Figure 1.1. MapReduce

The most commonly used MapReduce implementation is certainly the Apache Hadoop framework [WHI 15]. This framework provides a Java API to the programmer, allowing us to express map and reduce transformations as Java methods. The framework heavily relies on the Hadoop Distributed File System (HDFS) as an abstraction for data exchange. The map and reduce transformations just read their input and write their output to the file system, which handle the lower-level aspects of distributing chunks of the files to the components of the clusters, and handle failures of nodes and replication of data.

1.1.2.2. NoSQL databases

A common trait of the most popular NoSQL databases in use is their nature as key-value stores. A key-value store is a database where collections are inherently dictionaries in which each entry is associated with a key that is unique to the collection. While it seems similar to a relational database where tables may have primary keys, key-value stores differ in a fundamental way from relational tables in that they do not rely on – nor enforce – a fixed schema for a given collection. Another striking aspect of all these databases is the relatively small set of operations that is supported natively. Updates are usually performed one element at a time (using the key to denote the element to be added, modified or deleted). Data processing operations generally consist of filtering, aggregation and grouping and exposing a MapReduce-like interface. Interestingly, most NoSQL databases do not support join operations, rather they rely on data denormalization (or materialized joins) to achieve similar results, at the cost of more storage usage and more maintenance effort. Finally, some databases expose a high-level, user-friendly query language (sometimes using an SQL compatible syntax) where queries are translated into combinations of lower-level operations.

1.1.3. Current trends of French research in NoSQL languages

NoSQL database research covers several domains of computer science, from system programming, networking and distributed algorithms, to databases and programming languages. We focus our study on the language aspect of NoSQL systems, and highlight two main trends in French research that pertains to NoSQL languages and systems.

The first trend aims to add support for well-known, relational operations to NoSQL databases. In particular, we survey the extensive body of work that has been done to add support for join operations between collections stored in NoSQL databases. We first describe how join operations are implemented in NoSQL systems (and in particular how joins can be decomposed into sequences of MapReduce operations).
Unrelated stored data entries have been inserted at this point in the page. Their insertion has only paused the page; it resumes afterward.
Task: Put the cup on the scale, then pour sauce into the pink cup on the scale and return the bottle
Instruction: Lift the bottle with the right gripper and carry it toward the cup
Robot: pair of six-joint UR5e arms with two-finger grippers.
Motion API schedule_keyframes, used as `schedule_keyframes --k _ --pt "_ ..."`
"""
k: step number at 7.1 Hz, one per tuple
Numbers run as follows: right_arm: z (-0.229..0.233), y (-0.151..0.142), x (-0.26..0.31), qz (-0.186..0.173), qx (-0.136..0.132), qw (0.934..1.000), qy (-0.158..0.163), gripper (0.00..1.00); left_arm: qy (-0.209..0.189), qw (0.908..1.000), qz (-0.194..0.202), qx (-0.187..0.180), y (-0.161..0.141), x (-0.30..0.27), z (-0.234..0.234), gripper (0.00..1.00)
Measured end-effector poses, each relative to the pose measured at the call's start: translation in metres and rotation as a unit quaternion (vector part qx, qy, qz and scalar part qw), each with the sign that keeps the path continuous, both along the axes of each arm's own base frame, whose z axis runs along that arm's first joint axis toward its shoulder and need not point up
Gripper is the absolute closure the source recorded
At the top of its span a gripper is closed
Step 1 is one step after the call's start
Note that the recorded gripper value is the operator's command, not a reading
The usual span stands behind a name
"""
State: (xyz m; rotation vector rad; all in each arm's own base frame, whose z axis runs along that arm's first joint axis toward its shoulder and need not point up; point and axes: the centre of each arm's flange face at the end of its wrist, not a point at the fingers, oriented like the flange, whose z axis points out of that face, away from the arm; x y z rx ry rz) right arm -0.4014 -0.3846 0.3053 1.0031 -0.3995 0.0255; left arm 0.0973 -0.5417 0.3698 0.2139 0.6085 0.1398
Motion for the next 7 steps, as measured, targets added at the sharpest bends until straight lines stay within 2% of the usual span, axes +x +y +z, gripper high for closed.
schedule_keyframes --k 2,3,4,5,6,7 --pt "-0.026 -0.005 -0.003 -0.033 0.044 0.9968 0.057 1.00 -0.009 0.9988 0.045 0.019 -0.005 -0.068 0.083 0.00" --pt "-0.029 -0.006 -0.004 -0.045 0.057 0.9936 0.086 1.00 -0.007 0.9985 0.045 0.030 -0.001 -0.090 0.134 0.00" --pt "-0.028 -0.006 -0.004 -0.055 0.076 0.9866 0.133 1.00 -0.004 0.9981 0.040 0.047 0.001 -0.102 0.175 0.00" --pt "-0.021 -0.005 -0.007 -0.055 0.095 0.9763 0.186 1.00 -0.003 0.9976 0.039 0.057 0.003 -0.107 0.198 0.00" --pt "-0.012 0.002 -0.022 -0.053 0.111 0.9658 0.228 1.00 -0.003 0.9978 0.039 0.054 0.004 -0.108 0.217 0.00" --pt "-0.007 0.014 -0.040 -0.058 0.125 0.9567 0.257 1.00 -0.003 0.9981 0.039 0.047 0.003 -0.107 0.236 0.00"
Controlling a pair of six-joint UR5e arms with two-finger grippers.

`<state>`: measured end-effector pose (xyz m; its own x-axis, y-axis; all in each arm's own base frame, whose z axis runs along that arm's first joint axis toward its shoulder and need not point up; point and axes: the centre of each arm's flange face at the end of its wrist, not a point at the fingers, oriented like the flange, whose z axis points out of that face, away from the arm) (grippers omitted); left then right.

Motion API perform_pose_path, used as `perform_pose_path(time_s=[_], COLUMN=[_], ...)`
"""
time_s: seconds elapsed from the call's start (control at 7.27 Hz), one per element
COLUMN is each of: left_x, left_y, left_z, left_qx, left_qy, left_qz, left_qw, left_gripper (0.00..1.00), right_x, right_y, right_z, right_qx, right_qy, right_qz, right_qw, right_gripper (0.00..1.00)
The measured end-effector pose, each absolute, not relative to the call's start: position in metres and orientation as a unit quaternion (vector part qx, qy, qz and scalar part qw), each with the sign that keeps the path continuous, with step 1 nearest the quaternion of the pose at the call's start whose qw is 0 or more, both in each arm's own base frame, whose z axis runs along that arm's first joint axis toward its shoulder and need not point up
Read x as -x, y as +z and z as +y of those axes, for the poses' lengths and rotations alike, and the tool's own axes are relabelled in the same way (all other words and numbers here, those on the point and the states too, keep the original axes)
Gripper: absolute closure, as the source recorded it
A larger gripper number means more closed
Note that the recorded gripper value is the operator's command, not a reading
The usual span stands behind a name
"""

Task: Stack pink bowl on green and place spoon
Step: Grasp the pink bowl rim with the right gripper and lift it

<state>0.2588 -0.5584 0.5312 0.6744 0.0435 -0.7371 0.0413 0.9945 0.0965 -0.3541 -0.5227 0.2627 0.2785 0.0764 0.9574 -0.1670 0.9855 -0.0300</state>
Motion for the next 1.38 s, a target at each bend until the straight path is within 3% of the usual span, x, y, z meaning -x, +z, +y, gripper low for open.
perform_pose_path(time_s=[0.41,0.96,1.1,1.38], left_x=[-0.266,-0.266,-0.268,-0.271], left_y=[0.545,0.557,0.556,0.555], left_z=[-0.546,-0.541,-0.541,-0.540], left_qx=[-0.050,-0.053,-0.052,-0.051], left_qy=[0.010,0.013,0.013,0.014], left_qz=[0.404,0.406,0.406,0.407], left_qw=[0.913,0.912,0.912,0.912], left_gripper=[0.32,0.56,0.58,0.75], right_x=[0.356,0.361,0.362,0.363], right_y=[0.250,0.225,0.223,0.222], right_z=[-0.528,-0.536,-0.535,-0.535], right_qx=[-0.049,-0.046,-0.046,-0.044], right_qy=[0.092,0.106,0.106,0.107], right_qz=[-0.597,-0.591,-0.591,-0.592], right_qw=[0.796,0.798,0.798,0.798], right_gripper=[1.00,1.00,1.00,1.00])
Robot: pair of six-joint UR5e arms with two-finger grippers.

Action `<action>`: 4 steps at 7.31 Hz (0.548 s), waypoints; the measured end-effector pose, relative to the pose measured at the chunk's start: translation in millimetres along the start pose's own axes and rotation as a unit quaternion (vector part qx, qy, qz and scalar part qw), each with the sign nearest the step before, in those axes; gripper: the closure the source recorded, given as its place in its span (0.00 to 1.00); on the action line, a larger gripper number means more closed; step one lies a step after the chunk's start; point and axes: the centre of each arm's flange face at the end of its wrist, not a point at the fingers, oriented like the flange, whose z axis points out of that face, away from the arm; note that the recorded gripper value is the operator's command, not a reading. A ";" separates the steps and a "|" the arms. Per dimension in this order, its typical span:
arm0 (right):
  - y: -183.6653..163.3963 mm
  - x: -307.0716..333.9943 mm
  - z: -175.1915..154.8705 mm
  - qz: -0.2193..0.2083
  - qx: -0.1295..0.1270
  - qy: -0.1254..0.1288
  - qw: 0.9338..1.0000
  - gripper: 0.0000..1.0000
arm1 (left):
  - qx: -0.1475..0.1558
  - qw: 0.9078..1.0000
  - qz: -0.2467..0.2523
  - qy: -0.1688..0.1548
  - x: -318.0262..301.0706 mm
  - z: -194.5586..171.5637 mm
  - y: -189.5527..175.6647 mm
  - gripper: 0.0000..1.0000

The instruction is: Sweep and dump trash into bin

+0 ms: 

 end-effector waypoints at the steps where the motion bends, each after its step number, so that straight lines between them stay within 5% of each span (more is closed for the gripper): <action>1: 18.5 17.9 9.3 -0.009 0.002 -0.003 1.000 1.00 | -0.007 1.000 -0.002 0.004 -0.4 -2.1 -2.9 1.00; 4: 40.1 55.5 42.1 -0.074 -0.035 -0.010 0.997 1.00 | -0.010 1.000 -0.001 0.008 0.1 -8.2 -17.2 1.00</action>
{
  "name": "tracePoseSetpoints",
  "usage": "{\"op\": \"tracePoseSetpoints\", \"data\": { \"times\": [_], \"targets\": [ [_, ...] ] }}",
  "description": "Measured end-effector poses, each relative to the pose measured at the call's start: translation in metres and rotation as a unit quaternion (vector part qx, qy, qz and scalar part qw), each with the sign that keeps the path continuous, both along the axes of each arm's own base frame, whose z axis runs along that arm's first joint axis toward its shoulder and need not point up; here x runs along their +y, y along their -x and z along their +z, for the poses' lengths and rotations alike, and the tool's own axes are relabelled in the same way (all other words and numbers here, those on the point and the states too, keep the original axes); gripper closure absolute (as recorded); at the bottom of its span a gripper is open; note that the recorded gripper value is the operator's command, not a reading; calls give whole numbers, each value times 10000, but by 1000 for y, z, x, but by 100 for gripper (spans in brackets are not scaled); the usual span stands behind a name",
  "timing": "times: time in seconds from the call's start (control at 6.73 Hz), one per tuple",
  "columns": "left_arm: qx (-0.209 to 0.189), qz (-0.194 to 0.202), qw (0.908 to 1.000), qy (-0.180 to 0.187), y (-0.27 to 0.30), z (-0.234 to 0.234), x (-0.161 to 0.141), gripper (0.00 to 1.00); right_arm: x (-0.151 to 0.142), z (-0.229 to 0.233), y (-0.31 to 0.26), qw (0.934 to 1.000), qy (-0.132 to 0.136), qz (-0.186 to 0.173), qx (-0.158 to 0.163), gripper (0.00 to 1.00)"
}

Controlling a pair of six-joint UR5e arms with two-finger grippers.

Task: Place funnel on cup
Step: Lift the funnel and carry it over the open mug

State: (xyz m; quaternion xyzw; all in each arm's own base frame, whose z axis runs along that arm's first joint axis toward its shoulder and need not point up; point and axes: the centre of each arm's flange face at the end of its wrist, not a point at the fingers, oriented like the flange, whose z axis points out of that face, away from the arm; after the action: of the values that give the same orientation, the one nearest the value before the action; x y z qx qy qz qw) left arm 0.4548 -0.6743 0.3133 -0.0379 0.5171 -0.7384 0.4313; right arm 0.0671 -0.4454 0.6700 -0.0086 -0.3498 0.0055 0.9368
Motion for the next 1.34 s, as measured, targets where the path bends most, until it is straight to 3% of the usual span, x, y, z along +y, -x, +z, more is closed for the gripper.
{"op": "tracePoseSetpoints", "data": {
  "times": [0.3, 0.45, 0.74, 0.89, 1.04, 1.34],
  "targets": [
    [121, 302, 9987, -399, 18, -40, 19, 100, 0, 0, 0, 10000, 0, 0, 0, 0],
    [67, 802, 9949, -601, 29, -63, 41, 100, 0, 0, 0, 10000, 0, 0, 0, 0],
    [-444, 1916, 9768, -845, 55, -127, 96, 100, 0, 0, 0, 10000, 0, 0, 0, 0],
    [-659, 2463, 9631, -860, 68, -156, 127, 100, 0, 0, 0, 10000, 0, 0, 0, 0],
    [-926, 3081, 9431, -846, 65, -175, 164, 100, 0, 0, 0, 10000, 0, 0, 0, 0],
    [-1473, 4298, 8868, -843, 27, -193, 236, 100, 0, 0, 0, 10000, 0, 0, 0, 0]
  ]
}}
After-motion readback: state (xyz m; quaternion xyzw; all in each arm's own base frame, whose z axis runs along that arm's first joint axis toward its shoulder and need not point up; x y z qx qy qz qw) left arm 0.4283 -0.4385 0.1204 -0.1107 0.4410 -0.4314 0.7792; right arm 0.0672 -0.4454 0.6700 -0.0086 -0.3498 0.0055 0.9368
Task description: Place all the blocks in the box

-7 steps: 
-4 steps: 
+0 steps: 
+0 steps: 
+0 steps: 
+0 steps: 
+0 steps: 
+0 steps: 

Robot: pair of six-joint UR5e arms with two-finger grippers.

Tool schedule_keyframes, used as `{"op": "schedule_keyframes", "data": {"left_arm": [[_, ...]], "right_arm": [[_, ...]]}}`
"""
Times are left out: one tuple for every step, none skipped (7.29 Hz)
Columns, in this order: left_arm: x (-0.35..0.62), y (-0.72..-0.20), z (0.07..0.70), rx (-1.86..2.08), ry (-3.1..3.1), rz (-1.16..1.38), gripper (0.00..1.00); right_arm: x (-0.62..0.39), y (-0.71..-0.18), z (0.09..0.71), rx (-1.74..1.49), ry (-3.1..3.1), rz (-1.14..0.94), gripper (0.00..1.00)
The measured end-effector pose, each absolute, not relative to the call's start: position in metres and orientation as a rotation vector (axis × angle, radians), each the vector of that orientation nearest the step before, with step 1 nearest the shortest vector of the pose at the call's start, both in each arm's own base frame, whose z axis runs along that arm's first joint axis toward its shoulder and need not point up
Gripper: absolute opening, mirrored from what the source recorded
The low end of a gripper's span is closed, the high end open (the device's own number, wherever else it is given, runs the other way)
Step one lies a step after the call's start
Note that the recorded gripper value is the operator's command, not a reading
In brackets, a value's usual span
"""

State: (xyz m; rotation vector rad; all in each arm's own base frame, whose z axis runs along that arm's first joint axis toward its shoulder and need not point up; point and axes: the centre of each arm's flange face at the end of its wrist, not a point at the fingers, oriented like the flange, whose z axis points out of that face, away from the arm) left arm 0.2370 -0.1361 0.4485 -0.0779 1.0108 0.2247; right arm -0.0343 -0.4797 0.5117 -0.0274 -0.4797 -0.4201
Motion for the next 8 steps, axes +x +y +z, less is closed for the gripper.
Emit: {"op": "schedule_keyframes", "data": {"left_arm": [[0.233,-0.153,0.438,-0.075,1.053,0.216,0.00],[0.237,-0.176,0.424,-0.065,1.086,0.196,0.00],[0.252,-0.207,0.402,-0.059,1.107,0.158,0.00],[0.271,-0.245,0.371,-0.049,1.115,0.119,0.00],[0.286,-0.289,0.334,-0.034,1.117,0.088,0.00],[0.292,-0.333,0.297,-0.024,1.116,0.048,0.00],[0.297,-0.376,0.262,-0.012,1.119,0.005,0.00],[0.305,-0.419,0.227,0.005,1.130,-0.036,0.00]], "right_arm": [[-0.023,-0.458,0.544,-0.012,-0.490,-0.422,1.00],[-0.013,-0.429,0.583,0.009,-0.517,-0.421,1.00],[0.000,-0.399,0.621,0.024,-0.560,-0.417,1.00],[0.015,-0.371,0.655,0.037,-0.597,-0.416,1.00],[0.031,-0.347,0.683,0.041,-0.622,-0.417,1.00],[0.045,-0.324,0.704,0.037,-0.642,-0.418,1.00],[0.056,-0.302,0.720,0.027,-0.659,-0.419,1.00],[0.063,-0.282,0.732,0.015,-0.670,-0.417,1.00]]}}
The second trend of research is aimed at unifying NoSQL systems, in particular their query languages. Indeed, current applications routinely interact with several data stores (both relational and NoSQL), using high-level programming languages (PHP, Java, Ruby or JavaScript for Web applications, Python and R for data analytics, etc.). We will survey some of the most advanced work in the area, particularly the definition of common, intermediate query language that can map to various data stores.